Toddler’s melanoma diagnosis a shock
A Community Breakfast forum organised by the Kirkbride Melanoma Centre and melanomaWA, in conjunction with a national Melanoma conference, had a very small but important guest in the audience this morning. (Saturday 11 October.)
Two year old Frankie Prebble, who attended with Mum Michelle and Dad Matt, had surgery for a melanoma on her arm in April this year and has recovered.
Michelle Prebble said the toddler had never been sunburnt. “It was such a shock when Frankie was diagnosed with melanoma,” she said.
“I’d seen a small pink dot on her arm but it was a while before it was confirmed to be something so serious. She’d never been sunburned. I’m very careful with sun protection as we all have fair skin.”
Michelle and husband Matt said it was important that research continued into melanoma, which often affects young people.
“Matt and I totally support all cancer research, in fact, he is riding in the Sunsuper Ride to Conquer Cancer next weekend, as a result of what our family has been through,” Michelle said.
The breakfast forum was attended by about 100 people and gave melanoma patients and their families the opportunity to speak to the experts about their own experiences with the cancer and to ask questions about treatments.
Exciting time for new melanoma drugs
The breakfast was a community event within a two day Kirkbride-organised National Melanoma Conference, which has attracted melanoma researchers and clinicians from overseas as well as the Eastern States.
One of the United States visitors, Meehard Herlyn said melanoma research was finally making breakthroughs, with six new drugs for the deadly skin cancer being approved for use in patients.
Professor Herlyn, from the Wistar Institute in Philadelphia, said that it was an exciting time for melanoma care.
“For over 20 years, no new drugs were approved for use in patients with metastatic melanoma. Four have been approved in the past three years and another two are in the pipeline during the next six months,” Professor Herlyn said.
“They are all effective in shrinking tumours.”
Professor Herlyn said that melanoma was difficult to treat because there were up to 5000 mutations per tumour.

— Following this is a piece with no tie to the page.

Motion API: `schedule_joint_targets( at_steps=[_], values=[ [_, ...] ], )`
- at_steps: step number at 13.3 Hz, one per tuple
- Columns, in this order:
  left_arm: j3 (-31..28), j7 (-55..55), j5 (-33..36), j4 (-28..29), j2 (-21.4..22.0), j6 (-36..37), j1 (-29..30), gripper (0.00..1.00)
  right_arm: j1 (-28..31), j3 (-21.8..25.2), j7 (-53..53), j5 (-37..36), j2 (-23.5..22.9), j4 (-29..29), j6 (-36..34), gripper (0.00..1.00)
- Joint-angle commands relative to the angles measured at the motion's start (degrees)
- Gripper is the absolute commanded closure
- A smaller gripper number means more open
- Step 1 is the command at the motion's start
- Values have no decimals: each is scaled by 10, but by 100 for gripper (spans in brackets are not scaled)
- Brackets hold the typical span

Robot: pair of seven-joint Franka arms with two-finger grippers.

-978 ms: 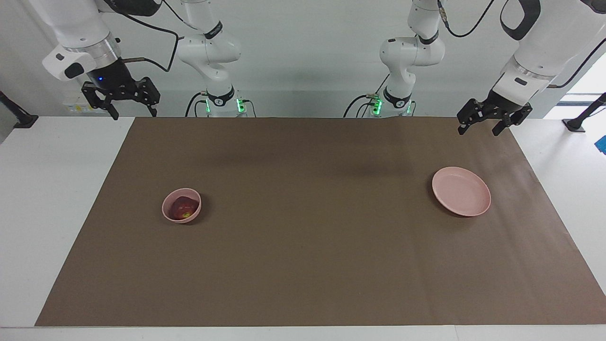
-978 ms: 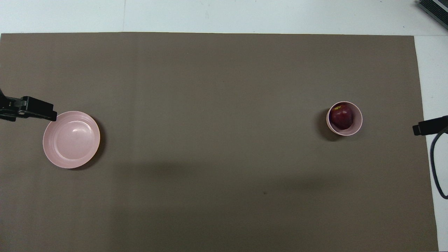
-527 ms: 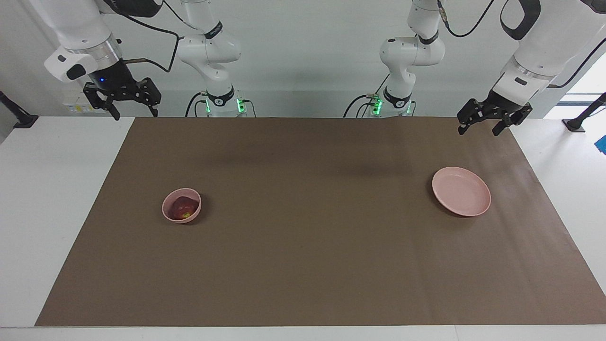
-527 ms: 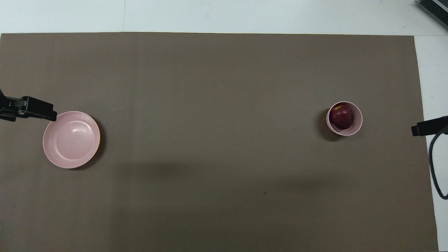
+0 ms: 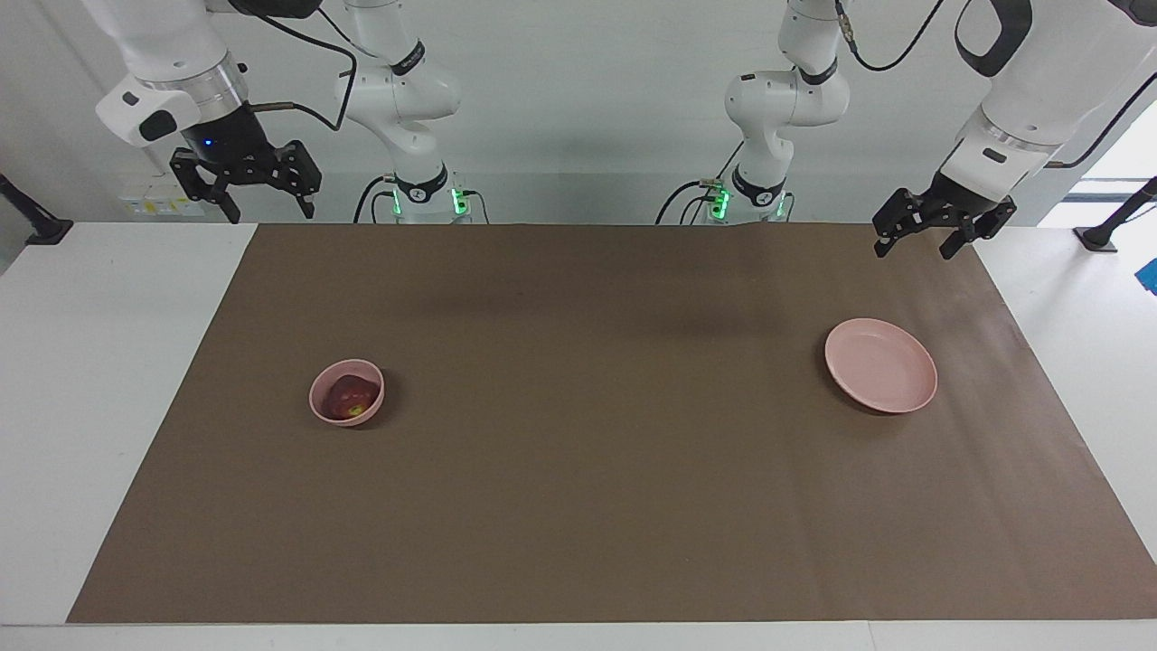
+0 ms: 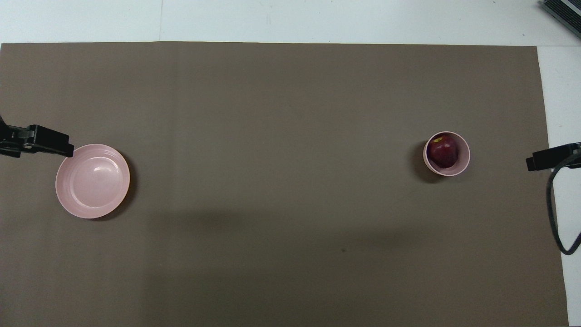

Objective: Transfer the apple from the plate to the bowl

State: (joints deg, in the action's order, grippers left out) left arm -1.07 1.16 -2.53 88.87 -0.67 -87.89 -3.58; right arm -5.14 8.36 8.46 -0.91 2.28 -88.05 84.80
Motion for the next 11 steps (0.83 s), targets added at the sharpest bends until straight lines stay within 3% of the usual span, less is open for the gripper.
schedule_joint_targets(
  at_steps=[1,8,11],
  values=[
    [0,2,-8,5,4,1,3,0,-1,-4,3,-18,-3,-4,20,0],
    [0,2,-7,2,1,-11,2,0,-7,-4,2,-25,5,-16,34,0],
    [0,5,2,-12,1,44,3,0,-7,-4,-1,-20,6,-12,34,0]
  ],
)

“Melanomas have more genetic aberrations than any other human malignancy,” he said. “That’s why so many individual therapy strategies are needed.”
“For example, if you give a BRAF inhibitor to the wrong tumour, it will actually increase its growth.”
Professor Herlyn also talked about the importance of eliminating all melanoma cells using combination drug therapies.
“If you leave any, the tumour will come back in 7 or 8 months,” he said.
Despite this tendency to relapse, Professor Herlyn said the fact that he was talking about therapy resistance in melanoma was positive within itself.
“30 years ago, we couldn’t have talked about this because every melanoma was resistant to therapy.”